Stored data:
== Segment start ==
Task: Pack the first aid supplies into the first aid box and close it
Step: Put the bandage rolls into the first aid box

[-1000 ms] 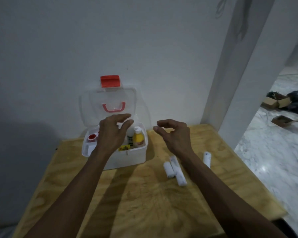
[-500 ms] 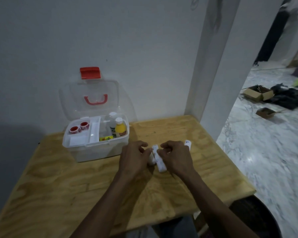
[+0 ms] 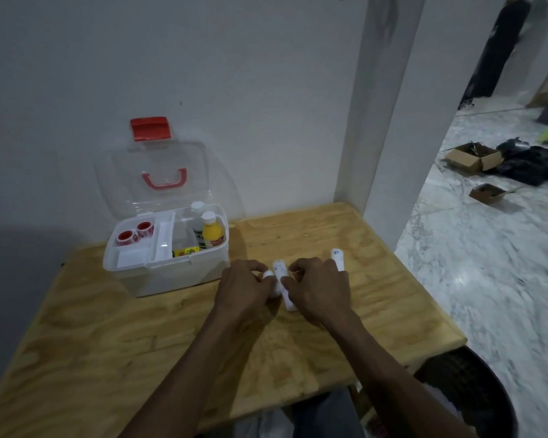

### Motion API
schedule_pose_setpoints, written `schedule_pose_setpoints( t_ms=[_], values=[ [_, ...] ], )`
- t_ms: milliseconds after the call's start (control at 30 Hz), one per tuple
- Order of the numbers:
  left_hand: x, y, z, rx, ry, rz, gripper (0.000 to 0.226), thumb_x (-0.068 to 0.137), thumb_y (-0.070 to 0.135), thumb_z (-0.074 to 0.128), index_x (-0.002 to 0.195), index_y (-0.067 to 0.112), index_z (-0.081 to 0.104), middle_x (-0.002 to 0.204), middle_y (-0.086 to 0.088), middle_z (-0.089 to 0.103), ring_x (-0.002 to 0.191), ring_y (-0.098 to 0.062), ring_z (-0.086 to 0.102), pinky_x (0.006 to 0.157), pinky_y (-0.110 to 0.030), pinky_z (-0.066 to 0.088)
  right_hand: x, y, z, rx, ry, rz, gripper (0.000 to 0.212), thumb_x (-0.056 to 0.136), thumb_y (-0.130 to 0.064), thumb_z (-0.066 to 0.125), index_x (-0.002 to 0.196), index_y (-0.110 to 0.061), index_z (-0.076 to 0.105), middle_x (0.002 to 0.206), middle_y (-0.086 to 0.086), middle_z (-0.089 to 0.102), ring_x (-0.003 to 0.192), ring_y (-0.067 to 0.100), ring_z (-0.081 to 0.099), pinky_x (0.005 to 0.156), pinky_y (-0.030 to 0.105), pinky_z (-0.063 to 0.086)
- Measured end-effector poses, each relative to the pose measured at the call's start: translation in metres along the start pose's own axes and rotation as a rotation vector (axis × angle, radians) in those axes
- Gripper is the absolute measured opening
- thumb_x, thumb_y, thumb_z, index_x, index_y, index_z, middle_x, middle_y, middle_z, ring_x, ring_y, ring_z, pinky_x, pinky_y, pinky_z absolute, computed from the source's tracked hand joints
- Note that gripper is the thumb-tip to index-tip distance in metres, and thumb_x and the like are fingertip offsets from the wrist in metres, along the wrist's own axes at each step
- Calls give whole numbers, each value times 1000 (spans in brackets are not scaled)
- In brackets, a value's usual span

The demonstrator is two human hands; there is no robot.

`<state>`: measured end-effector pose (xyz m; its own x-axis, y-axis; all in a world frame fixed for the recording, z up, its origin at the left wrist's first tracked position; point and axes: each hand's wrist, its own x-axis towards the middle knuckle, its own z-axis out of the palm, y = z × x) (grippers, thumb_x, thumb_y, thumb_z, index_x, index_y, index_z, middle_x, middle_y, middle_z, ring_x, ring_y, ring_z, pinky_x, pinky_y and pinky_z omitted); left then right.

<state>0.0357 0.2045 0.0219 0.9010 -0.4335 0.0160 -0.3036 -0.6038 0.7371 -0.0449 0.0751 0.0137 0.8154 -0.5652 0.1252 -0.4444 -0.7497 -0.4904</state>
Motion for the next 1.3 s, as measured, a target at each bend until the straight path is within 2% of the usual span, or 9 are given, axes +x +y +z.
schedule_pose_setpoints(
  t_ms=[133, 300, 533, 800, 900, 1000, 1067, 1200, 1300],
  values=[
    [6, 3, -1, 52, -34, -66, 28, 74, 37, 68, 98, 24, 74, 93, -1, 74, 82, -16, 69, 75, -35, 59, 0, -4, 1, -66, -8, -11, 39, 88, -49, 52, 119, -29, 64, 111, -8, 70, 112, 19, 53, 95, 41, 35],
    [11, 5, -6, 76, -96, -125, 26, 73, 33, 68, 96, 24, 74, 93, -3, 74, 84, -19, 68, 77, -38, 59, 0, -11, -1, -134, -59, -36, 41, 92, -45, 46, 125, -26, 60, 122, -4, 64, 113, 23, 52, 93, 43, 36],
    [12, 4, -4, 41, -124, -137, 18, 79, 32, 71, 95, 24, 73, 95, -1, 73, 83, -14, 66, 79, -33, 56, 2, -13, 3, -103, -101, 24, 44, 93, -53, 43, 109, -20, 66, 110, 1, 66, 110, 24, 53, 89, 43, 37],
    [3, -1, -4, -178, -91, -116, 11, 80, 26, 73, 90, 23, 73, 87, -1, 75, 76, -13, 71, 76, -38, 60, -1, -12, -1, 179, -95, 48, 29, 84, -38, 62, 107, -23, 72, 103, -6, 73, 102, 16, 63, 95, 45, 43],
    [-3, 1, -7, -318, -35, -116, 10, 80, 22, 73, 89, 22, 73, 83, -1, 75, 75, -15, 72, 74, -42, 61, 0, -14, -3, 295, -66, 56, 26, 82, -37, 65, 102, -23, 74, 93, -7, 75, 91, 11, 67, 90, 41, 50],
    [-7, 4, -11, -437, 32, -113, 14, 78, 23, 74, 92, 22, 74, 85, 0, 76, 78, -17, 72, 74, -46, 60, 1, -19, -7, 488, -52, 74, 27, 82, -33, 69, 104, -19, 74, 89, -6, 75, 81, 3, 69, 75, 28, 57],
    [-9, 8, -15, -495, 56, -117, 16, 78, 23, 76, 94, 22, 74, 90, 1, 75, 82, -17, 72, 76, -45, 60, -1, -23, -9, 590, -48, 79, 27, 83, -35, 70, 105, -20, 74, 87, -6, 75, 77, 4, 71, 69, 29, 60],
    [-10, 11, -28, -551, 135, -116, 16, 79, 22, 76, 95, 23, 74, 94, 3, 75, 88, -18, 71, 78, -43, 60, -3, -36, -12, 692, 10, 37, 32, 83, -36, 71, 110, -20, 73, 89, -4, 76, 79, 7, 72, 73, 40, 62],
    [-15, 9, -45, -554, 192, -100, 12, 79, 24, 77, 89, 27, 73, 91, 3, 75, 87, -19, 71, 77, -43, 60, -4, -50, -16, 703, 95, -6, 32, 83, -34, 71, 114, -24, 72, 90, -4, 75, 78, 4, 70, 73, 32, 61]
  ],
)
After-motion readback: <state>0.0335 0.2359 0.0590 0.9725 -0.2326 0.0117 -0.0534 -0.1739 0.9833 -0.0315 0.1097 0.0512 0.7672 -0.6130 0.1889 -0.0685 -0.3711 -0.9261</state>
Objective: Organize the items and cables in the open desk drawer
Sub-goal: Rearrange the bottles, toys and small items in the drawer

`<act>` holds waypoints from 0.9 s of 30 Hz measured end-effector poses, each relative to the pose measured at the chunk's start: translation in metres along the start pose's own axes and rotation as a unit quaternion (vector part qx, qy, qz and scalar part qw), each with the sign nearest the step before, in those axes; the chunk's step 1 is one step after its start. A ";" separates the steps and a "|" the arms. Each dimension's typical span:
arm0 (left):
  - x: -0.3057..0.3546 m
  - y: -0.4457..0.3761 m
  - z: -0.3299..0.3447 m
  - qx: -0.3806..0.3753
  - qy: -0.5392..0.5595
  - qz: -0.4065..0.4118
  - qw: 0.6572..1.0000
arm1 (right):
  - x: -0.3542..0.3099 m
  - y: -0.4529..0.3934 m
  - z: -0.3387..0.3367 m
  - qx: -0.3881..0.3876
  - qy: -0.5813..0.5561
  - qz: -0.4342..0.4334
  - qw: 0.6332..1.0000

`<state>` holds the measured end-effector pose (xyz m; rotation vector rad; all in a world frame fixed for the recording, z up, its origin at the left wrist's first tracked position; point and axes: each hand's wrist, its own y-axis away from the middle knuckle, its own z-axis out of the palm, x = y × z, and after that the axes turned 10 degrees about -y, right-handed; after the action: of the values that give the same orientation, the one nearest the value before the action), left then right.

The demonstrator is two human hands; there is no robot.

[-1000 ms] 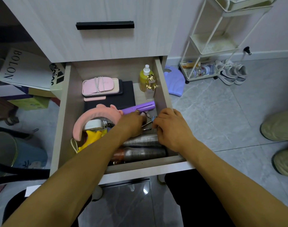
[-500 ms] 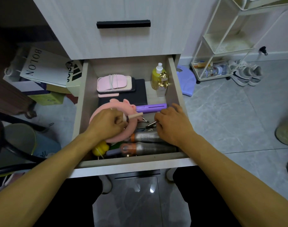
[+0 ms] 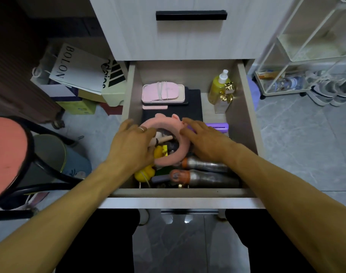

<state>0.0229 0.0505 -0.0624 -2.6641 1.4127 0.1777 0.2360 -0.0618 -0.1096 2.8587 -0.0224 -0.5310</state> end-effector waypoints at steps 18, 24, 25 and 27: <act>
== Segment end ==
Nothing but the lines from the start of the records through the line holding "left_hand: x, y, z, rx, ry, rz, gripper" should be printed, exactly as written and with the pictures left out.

## RESULT
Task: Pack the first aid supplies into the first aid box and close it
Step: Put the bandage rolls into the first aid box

[-1000 ms] 
[-500 ms] 
[+0 ms] 

### Motion API
schedule_pose_setpoints, written `schedule_pose_setpoints( t_ms=[_], values=[ [_, ...] ], )`
- t_ms: milliseconds after the call's start (control at 30 Hz), one per tuple
- Order of the numbers:
  left_hand: x, y, z, rx, ry, rz, gripper (0.000 to 0.226), thumb_x (-0.068 to 0.137), thumb_y (-0.070 to 0.135), thumb_z (-0.074 to 0.128), index_x (-0.002 to 0.195), index_y (-0.067 to 0.112), index_z (-0.081 to 0.104), middle_x (-0.002 to 0.204), middle_y (-0.086 to 0.088), middle_z (-0.089 to 0.103), ring_x (-0.002 to 0.191), ring_y (-0.098 to 0.062), ring_z (-0.086 to 0.102), pinky_x (0.006 to 0.157), pinky_y (-0.110 to 0.030), pinky_z (-0.066 to 0.088)

The response to this exercise has been given in full.